The House Oversight Committee issued a subpoena to Attorney General Pam Bondi on Tuesday, demanding her testimony in its investigation into the handling of sealed records related to convicted sex offender Jeffrey Epstein, according to congressional sources familiar with the matter.
The move sets up what legal experts are calling a potential constitutional showdown over executive privilege and congressional oversight powers. Bondi, who has served as Attorney General since January, has until March 24 to comply with the subpoena or assert executive privilege, the committee said in a statement.
"This is fundamentally about whether Congress can conduct meaningful oversight of the Justice Department," said Representative Jamie Raskin, the committee's ranking Democrat. "The American people deserve answers about how these records were handled and why they remain sealed."

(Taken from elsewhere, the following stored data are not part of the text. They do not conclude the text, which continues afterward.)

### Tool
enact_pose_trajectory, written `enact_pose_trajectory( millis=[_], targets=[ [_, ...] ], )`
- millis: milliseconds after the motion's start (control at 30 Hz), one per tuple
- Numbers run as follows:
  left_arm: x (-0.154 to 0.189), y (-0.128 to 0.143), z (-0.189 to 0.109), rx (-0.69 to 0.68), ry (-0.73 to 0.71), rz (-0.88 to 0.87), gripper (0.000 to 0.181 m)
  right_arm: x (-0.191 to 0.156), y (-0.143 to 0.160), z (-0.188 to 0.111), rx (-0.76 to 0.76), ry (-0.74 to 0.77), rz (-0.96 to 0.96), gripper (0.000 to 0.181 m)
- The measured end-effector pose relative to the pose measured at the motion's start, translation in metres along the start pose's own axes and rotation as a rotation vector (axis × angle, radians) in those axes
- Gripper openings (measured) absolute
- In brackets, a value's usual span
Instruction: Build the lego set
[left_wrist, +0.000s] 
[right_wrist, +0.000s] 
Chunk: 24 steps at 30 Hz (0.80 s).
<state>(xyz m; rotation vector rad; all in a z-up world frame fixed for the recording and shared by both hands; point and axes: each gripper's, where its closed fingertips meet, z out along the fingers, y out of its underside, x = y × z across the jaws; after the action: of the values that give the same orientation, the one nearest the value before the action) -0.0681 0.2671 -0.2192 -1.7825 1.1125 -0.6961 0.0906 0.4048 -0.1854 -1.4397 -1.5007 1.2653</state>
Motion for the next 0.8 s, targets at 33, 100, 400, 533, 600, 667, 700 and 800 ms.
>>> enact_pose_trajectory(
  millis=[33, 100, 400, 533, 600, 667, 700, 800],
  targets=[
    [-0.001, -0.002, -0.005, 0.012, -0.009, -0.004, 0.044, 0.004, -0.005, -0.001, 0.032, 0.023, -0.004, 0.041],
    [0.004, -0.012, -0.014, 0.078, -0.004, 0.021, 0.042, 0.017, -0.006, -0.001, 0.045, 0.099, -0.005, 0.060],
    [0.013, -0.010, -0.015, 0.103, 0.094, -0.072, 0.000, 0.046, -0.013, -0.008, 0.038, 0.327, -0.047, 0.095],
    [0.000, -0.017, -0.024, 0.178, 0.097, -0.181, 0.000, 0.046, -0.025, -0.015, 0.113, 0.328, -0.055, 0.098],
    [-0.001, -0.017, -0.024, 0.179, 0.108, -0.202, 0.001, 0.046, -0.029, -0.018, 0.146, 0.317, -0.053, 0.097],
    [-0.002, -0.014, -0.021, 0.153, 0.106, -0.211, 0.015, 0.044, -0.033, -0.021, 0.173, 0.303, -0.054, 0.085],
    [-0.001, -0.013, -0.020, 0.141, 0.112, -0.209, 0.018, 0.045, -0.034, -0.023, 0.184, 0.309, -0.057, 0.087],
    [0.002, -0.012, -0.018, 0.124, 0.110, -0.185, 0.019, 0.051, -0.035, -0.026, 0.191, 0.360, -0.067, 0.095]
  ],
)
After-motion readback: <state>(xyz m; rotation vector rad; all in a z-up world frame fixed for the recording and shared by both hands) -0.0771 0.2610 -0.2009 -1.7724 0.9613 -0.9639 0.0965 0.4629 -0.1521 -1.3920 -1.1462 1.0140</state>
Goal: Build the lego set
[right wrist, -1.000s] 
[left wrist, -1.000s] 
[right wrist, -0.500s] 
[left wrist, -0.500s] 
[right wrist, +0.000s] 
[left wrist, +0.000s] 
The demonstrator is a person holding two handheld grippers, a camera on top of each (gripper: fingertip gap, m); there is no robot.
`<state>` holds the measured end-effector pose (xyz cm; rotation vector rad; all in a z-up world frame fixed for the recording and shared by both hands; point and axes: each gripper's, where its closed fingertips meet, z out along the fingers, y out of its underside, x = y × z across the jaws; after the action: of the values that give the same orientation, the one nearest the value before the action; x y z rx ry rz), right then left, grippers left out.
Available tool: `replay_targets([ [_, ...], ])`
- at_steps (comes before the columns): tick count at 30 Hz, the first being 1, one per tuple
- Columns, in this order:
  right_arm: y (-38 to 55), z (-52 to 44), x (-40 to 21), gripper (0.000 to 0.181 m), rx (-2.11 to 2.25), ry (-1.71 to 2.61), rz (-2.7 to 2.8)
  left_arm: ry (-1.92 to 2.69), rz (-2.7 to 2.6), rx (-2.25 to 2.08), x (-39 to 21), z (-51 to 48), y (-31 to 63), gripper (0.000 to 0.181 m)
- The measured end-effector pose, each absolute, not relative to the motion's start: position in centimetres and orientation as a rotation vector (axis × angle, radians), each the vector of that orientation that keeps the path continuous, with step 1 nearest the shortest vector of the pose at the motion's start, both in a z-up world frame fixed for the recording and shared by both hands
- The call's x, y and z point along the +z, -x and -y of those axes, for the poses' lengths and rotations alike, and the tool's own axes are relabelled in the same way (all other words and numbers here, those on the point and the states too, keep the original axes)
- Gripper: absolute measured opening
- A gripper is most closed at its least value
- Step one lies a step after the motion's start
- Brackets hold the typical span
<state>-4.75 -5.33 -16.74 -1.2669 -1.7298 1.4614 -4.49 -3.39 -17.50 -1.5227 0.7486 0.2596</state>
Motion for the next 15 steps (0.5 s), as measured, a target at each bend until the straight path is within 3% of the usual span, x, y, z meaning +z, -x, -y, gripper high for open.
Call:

The subpoena comes amid mounting pressure on the Justice Department following reports that sealed court documents related to Epstein's associates remain under wraps despite his 2019 death in federal custody. According to Reuters, the committee is investigating whether political considerations influenced decisions about which records to release.
A Justice Department spokesperson declined to comment on the subpoena but said the department "cooperates with appropriate congressional oversight." The statement did not address whether Bondi would invoke executive privilege, a tool that allows the executive branch to withhold information from Congress under certain circumstances.
Constitutional scholars say the dispute echoes similar confrontations between Congress and the executive branch during previous administrations. "What makes this different is the public interest element," said Stephen Vladeck, a constitutional law professor at the University of Texas. "Courts have historically been more skeptical of executive privilege claims when there's significant public concern about potential wrongdoing."
The House Oversight Committee has been investigating the Epstein matter since February, when it issued document requests to the Justice Department and the Southern District of New York. Those requests have gone largely unfulfilled, committee aides told reporters on background.
For Washington veterans, the institutional conflict is familiar territory. Similar battles over congressional subpoenas have played out across multiple administrations, often ending in prolonged court fights or negotiated accommodations between the branches.
But the political stakes are particularly high in this case. A recent poll showed that nearly half of Americans believe unrelated foreign policy decisions may have been influenced by concerns about the Epstein files, though no evidence has emerged to support that theory.
What happens next depends on several factors. If Bondi refuses to comply and the White House invokes executive privilege, the committee could vote to hold her in contempt of Congress. That would likely trigger a court battle that could take months or years to resolve.
Alternatively, the two sides could negotiate terms for Bondi's testimony, possibly in a closed session with limited scope. Such compromises have resolved similar standoffs in the past, though they often satisfy neither side fully.
As Americans like to say, "all politics is local"—even in the nation's capital. For constituents in swing districts, the Epstein investigation has become a test of whether their representatives are willing to demand accountability from federal agencies, regardless of which party controls the White House.
The March 24 deadline gives both sides just over a week to find a resolution or prepare for what could become one of the most significant executive privilege battles in recent years.